Optimal multi-objective reactive power dispatch considering static voltage stability based on dynamic multi-group self-adaptive differential evolution algorithm

Optimizing multi-objective reactive power dispatch in power systems is an effective way of improving voltage quality, decreasing active power losses and increasing voltage stability margin. This is a non-linear, constrained, non-convex, mixed discrete-continuous variable problem. Recently, computational intelligence-based methods such as genetic algorithms (GAs), differential evolution (DE) algorithms, particle swarm optimization (PSO) algorithms and immune algorithms (IAs) have been applied to solve this problem. This paper employs dynamic multi-group self-adaptive differential evolution (DMSDE) algorithm to solve multi-objective reactive power optimization problem. In DMSDE, the population is divided into multiple groups which exchange information dynamically.

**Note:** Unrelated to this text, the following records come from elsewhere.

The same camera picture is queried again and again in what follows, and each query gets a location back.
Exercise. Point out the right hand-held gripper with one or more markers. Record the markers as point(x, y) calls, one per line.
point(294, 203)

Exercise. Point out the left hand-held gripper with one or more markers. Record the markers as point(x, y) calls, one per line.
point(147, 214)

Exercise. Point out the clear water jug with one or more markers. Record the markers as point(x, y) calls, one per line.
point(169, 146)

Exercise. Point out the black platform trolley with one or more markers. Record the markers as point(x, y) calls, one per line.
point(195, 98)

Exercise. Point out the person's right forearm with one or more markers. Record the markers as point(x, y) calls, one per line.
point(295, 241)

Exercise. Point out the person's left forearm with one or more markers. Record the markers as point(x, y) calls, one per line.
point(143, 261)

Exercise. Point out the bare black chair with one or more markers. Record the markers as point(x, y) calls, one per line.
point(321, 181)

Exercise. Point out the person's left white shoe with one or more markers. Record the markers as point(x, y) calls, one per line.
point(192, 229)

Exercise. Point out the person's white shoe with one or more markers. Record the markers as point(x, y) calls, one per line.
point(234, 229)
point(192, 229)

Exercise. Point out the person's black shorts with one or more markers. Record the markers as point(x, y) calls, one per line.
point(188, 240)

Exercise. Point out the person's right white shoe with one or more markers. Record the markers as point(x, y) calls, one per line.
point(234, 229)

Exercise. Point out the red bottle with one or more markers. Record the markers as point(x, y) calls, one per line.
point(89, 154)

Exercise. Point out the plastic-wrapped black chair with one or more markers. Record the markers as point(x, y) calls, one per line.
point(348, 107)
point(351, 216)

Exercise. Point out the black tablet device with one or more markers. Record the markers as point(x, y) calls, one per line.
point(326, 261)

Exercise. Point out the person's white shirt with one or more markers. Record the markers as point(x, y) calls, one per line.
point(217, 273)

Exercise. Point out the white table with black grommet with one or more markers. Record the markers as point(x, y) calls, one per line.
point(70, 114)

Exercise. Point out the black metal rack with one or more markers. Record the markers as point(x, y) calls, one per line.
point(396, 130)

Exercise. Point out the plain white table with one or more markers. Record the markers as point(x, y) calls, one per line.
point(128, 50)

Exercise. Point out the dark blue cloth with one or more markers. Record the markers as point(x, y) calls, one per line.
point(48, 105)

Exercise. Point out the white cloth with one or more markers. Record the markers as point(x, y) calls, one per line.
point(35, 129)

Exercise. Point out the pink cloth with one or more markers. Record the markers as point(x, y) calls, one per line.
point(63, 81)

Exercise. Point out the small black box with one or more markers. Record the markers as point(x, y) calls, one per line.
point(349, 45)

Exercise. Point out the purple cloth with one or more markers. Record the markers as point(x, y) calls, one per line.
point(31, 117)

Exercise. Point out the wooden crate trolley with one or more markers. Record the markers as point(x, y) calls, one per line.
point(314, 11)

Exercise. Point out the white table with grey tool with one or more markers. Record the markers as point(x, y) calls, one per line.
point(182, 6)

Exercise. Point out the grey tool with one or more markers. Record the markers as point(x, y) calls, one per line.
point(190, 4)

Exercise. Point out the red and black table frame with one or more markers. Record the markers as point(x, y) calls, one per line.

Further, in the mutation phase, the best vector among the three randomly vectors is used as the base vector while the difference vector is determined by the remaining two vectors. Moreover, two parameters, F and CR, are self-adapted. The presented method is tested on IEEE 30-bus, IEEE 57-bus and IEEE 118-bus power systems. The numerical results, when compared with other algorithms, show that DMSDE is an efficient tool to solve dispatch reactive power flow problem.